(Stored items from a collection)
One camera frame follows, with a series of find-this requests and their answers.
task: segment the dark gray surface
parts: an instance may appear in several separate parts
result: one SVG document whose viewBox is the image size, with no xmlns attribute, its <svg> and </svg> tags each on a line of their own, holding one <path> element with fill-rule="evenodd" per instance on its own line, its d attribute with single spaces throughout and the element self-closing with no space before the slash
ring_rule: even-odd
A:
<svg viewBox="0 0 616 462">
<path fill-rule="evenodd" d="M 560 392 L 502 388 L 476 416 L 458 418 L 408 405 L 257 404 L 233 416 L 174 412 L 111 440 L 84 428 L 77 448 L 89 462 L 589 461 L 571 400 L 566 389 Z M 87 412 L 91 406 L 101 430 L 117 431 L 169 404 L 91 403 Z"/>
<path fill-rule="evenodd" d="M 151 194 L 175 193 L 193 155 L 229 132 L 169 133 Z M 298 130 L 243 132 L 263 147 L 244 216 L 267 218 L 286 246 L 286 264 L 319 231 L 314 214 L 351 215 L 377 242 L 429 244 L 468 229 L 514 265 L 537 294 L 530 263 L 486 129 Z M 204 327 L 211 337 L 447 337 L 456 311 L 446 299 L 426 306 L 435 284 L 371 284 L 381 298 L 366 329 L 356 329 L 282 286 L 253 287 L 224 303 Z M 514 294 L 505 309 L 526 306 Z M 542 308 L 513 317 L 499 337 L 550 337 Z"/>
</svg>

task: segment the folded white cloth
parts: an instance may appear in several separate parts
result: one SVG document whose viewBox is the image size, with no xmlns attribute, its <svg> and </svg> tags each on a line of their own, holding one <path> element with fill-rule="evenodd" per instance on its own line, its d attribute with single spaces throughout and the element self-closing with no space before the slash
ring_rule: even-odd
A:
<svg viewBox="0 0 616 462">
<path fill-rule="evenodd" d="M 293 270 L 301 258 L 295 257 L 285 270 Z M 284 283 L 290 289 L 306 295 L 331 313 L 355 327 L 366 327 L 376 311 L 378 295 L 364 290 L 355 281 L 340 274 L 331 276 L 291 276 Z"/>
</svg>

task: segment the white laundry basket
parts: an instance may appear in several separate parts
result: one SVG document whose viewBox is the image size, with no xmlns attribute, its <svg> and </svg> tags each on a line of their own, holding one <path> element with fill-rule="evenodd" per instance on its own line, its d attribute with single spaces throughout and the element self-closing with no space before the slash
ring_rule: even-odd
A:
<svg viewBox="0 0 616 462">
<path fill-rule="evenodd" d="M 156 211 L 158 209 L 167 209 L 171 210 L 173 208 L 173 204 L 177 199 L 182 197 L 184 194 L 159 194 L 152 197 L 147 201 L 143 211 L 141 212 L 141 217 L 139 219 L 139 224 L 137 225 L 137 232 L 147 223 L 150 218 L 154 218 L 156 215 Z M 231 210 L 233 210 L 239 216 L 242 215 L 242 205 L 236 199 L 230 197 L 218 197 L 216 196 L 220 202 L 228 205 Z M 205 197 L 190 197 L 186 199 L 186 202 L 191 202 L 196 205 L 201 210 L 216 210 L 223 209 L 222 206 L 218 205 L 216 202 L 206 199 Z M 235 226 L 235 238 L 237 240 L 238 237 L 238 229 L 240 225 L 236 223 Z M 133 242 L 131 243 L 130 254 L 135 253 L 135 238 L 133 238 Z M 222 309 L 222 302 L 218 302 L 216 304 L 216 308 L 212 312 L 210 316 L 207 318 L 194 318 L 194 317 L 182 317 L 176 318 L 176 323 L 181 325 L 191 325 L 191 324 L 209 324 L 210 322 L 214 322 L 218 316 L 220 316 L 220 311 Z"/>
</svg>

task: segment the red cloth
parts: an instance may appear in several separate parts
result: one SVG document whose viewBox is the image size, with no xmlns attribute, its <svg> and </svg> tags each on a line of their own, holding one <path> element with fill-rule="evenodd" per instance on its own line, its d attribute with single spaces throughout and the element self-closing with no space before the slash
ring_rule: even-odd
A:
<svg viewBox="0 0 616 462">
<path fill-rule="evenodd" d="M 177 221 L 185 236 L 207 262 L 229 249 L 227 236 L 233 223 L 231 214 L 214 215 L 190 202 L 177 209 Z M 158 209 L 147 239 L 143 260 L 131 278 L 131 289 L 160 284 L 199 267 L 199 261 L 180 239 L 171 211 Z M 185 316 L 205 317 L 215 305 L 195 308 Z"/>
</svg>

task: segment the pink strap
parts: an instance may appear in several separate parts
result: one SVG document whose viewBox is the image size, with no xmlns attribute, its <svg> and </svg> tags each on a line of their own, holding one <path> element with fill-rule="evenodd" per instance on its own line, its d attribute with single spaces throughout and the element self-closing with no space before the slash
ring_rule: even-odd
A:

◆ ACTION ITEM ◆
Would you set the entries down again, exactly as they were written?

◆ EXERCISE ANSWER ◆
One camera frame follows, with a series of find-this requests and their answers.
task: segment the dark gray surface
parts: an instance may appear in several separate parts
result: one SVG document whose viewBox is the image size, with no xmlns attribute, its <svg> and </svg> tags each on a line of their own, holding one <path> element with fill-rule="evenodd" per instance on its own line, its d attribute with single spaces throughout and the element self-closing with no space before the slash
ring_rule: even-odd
A:
<svg viewBox="0 0 616 462">
<path fill-rule="evenodd" d="M 560 392 L 502 388 L 476 416 L 458 418 L 408 405 L 257 404 L 233 416 L 174 412 L 111 440 L 84 428 L 77 448 L 89 462 L 589 461 L 571 400 L 566 389 Z M 87 412 L 91 406 L 101 430 L 117 431 L 169 404 L 91 403 Z"/>
<path fill-rule="evenodd" d="M 151 194 L 175 193 L 193 155 L 229 132 L 169 133 Z M 298 130 L 243 132 L 263 147 L 244 216 L 267 218 L 286 246 L 286 264 L 319 231 L 314 214 L 351 215 L 377 242 L 429 244 L 468 229 L 514 265 L 537 294 L 530 263 L 486 129 Z M 204 327 L 211 337 L 447 337 L 456 311 L 446 299 L 426 306 L 435 284 L 371 284 L 381 298 L 366 329 L 356 329 L 282 286 L 253 287 L 224 303 Z M 514 294 L 505 309 L 526 306 Z M 542 308 L 513 317 L 499 337 L 550 337 Z"/>
</svg>

task: segment the folded white cloth
parts: an instance may appear in several separate parts
result: one SVG document whose viewBox is the image size, with no xmlns attribute, its <svg> and </svg> tags each on a line of their own, holding one <path> element with fill-rule="evenodd" per instance on its own line, its d attribute with single spaces throughout and the element self-closing with no space before the slash
ring_rule: even-odd
A:
<svg viewBox="0 0 616 462">
<path fill-rule="evenodd" d="M 293 270 L 301 258 L 295 257 L 285 270 Z M 284 283 L 290 289 L 306 295 L 331 313 L 355 327 L 366 327 L 376 311 L 378 295 L 364 290 L 355 281 L 340 274 L 331 276 L 291 276 Z"/>
</svg>

task: segment the white laundry basket
parts: an instance may appear in several separate parts
result: one SVG document whose viewBox is the image size, with no xmlns attribute, its <svg> and </svg> tags each on a line of their own, holding one <path> element with fill-rule="evenodd" per instance on its own line, its d attribute with single spaces throughout and the element self-closing with no space before the slash
ring_rule: even-odd
A:
<svg viewBox="0 0 616 462">
<path fill-rule="evenodd" d="M 156 211 L 158 209 L 167 209 L 171 210 L 173 208 L 173 204 L 177 199 L 182 197 L 184 194 L 159 194 L 152 197 L 147 201 L 143 211 L 141 212 L 141 217 L 139 219 L 139 224 L 137 225 L 137 232 L 147 223 L 150 218 L 154 218 L 156 215 Z M 231 210 L 233 210 L 239 216 L 242 215 L 242 205 L 236 199 L 230 197 L 218 197 L 216 196 L 220 202 L 228 205 Z M 205 197 L 190 197 L 186 199 L 186 202 L 191 202 L 196 205 L 201 210 L 216 210 L 223 209 L 222 206 L 218 205 L 216 202 L 206 199 Z M 235 226 L 235 238 L 237 240 L 238 237 L 238 229 L 240 225 L 236 223 Z M 133 242 L 131 243 L 130 254 L 135 253 L 135 238 L 133 238 Z M 222 309 L 222 302 L 218 302 L 216 304 L 216 308 L 212 312 L 210 316 L 207 318 L 194 318 L 194 317 L 182 317 L 176 318 L 176 323 L 181 325 L 191 325 L 191 324 L 209 324 L 210 322 L 214 322 L 218 316 L 220 316 L 220 311 Z"/>
</svg>

task: segment the red cloth
parts: an instance may appear in several separate parts
result: one SVG document whose viewBox is the image size, with no xmlns attribute, its <svg> and </svg> tags each on a line of their own, holding one <path> element with fill-rule="evenodd" per instance on its own line, its d attribute with single spaces throughout and the element self-closing with no space before the slash
ring_rule: even-odd
A:
<svg viewBox="0 0 616 462">
<path fill-rule="evenodd" d="M 177 221 L 185 236 L 207 262 L 229 249 L 227 236 L 233 223 L 231 214 L 214 215 L 190 202 L 177 209 Z M 158 209 L 147 239 L 143 260 L 131 278 L 131 289 L 160 284 L 199 267 L 199 261 L 180 239 L 171 211 Z M 185 316 L 205 317 L 215 305 L 195 308 Z"/>
</svg>

task: segment the pink strap
parts: an instance may appear in several separate parts
result: one SVG document whose viewBox is the image size, with no xmlns attribute, its <svg> and </svg> tags each on a line of their own, holding one <path> element with fill-rule="evenodd" per instance on its own line, its d attribute with single spaces throughout and the element self-closing with no space before the slash
ring_rule: even-odd
A:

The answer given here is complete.